Finding and Seeking

  • Year 2014
  • Type Book
  • Genre ethics
  • Tradition Anglican
  • Original language English

Finding and Seeking completes Oliver O'Donovan's monumental Ethics as Theology project, following Self, World, and Time by turning from the foundations of moral thought to the practice of moral reasoning itself. Where the first volume established how Christian existence unfolds through time in relationship to God, world, and neighbor, this second volume addresses how believers actually think through moral questions when abstract principles meet concrete situations. O'Donovan wrote against the backdrop of contemporary moral philosophy's fragmentation, seeking to demonstrate that theological ethics offers resources for coherent practical reasoning that secular approaches lack.

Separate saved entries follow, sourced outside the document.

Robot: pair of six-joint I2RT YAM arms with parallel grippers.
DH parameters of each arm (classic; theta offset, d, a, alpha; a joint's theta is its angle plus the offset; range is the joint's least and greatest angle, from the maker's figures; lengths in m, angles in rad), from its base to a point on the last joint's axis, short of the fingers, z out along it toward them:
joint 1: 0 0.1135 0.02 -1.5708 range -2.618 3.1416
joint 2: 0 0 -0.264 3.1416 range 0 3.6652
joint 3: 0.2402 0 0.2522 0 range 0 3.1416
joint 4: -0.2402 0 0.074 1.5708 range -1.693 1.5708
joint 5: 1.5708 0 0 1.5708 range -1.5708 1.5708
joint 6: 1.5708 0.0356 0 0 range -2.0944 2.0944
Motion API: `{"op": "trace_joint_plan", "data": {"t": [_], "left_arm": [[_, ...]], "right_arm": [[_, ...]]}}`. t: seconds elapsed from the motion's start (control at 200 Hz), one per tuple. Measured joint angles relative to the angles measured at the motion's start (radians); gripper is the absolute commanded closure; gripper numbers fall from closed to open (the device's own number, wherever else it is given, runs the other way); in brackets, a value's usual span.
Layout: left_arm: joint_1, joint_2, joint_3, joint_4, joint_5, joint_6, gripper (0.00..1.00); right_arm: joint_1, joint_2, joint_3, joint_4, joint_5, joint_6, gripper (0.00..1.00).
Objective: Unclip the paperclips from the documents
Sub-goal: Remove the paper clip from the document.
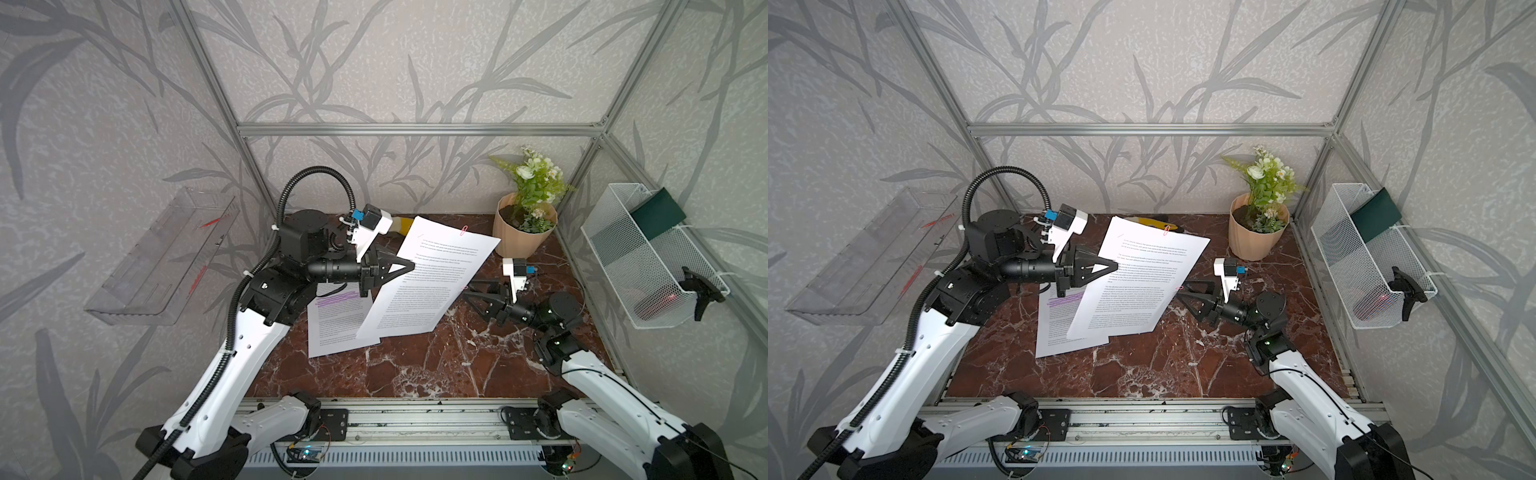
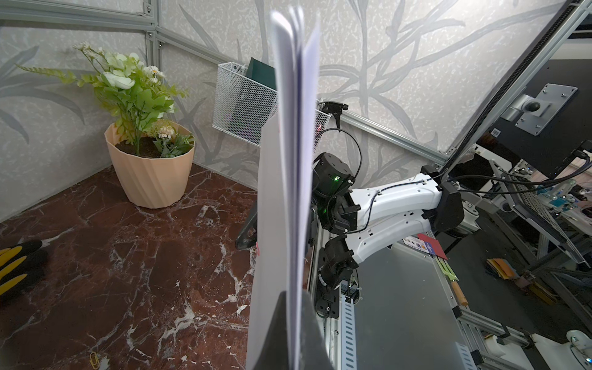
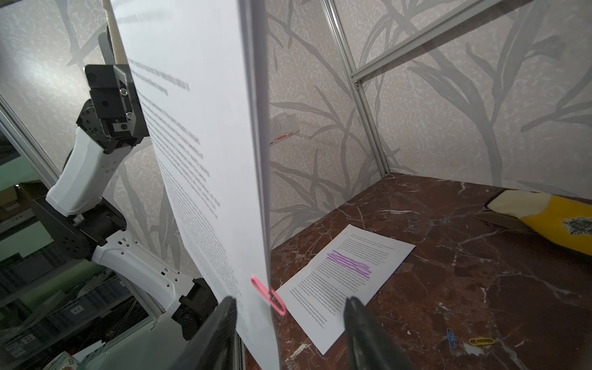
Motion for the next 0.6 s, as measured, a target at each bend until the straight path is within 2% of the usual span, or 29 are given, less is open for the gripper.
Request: {"op": "trace_joint_plan", "data": {"t": [0.08,0.19,0.6], "left_arm": [[0.000,-0.002,0.000,0.000,0.002,0.000,1.00],[0.003,-0.010,-0.004,0.000,0.003,0.000,1.00],[0.005,-0.024,-0.014,0.004,0.013,0.000,1.00]], "right_arm": [[0.002,0.016,0.000,0.021,0.002,0.028,0.62],[0.007,0.026,0.000,0.038,0.004,0.063,0.67],[0.050,0.025,0.000,0.058,0.009,0.100,0.74]]}}
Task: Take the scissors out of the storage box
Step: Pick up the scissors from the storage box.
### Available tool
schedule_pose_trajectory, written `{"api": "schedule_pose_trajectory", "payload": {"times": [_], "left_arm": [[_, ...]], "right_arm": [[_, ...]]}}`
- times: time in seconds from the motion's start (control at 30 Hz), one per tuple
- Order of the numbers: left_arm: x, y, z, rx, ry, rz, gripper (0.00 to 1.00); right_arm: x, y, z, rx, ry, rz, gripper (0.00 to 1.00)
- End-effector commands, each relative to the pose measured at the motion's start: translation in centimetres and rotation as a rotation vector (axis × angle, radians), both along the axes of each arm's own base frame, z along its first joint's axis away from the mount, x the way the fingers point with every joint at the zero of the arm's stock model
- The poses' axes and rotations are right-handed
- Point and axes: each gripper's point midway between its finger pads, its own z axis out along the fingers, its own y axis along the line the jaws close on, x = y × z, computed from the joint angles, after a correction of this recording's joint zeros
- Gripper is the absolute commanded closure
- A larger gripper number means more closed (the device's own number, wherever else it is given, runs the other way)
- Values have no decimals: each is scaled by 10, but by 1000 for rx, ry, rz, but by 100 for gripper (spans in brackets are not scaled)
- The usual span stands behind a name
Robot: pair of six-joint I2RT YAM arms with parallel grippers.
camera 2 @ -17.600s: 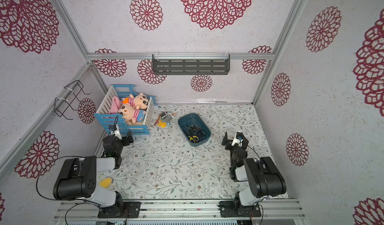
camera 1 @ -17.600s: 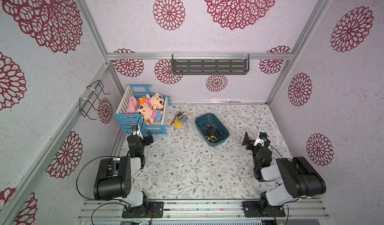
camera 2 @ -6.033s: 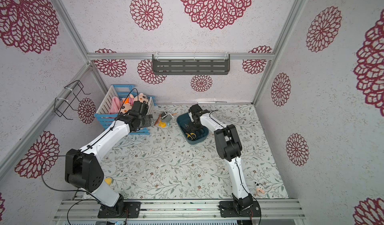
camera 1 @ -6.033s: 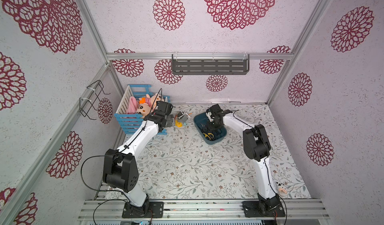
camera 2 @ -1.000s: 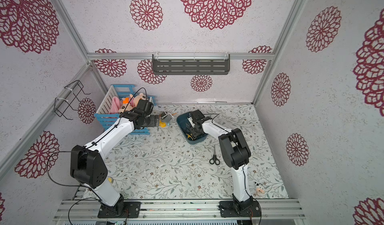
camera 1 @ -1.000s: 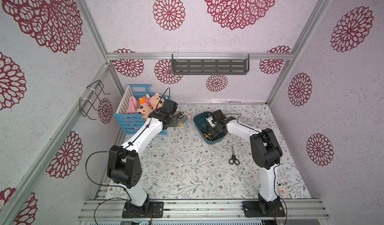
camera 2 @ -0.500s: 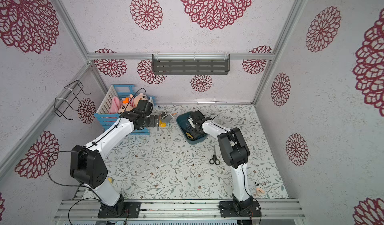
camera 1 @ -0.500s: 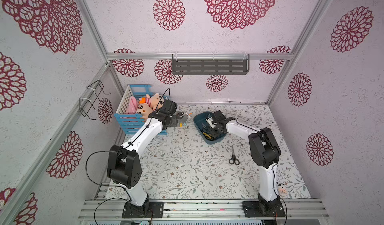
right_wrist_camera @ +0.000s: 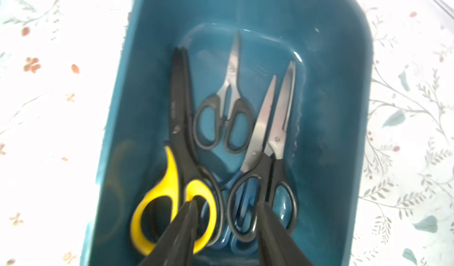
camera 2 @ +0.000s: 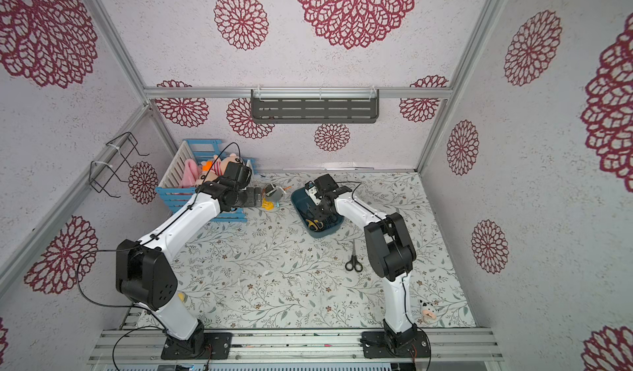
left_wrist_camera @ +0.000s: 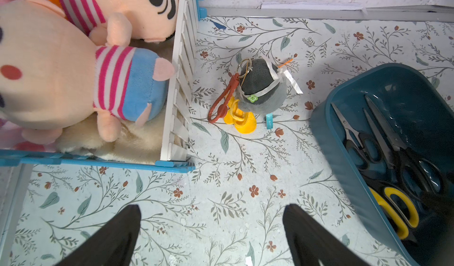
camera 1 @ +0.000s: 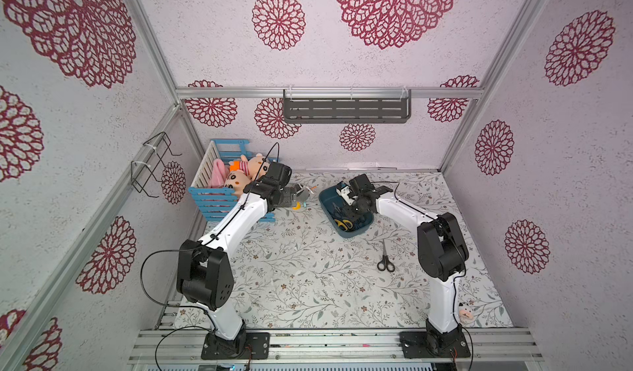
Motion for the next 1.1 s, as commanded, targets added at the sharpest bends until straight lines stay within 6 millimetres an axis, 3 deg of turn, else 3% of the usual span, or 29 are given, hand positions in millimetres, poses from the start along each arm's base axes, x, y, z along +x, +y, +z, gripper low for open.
{"api": "schedule_pose_trajectory", "payload": {"times": [0.0,0.37,0.77,0.97,1.07], "left_arm": [[3,1,1,2,6,-3,3],[6,2,-2,6,9,5,3],[5,5,0,13,2,22,3],[4,8,1,22,-1,34,3],[3,9,-1,23,5,35,3]], "right_arm": [[-15,5,12,8,21,88,57],[-33,15,-7,50,90,168,57],[-31,22,-44,61,168,180,59],[-37,24,-64,72,226,185,74],[-31,25,-58,108,215,164,86]]}}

The work's central argument is that moral reasoning is fundamentally a matter of finding and seeking—discovering the good that God has already established in creation and redemption, while actively pursuing how that good applies to particular circumstances. O'Donovan develops this through careful attention to how Scripture, tradition, and natural law function together in moral discernment. He argues that moral reasoning is neither purely deductive application of universal principles nor mere contextual improvisation, but rather a disciplined practice of attending to God's purposes as they become visible through patient engagement with both revelation and creation. The book demonstrates this approach through sustained engagement with questions of political authority, economic justice, and the ethics of war, showing how theological reasoning can navigate between legalism and antinomianism.

This volume has secured O'Donovan's reputation as one of the most sophisticated Christian ethicists of his generation, offering a systematic alternative to both fundamentalist moralism and liberal situationism. The work stands as essential reading for anyone seeking to understand how Christian moral reasoning actually works in practice, particularly those engaged in pastoral care, public theology, or academic ethics who need resources for thinking through complex moral questions without abandoning theological commitments.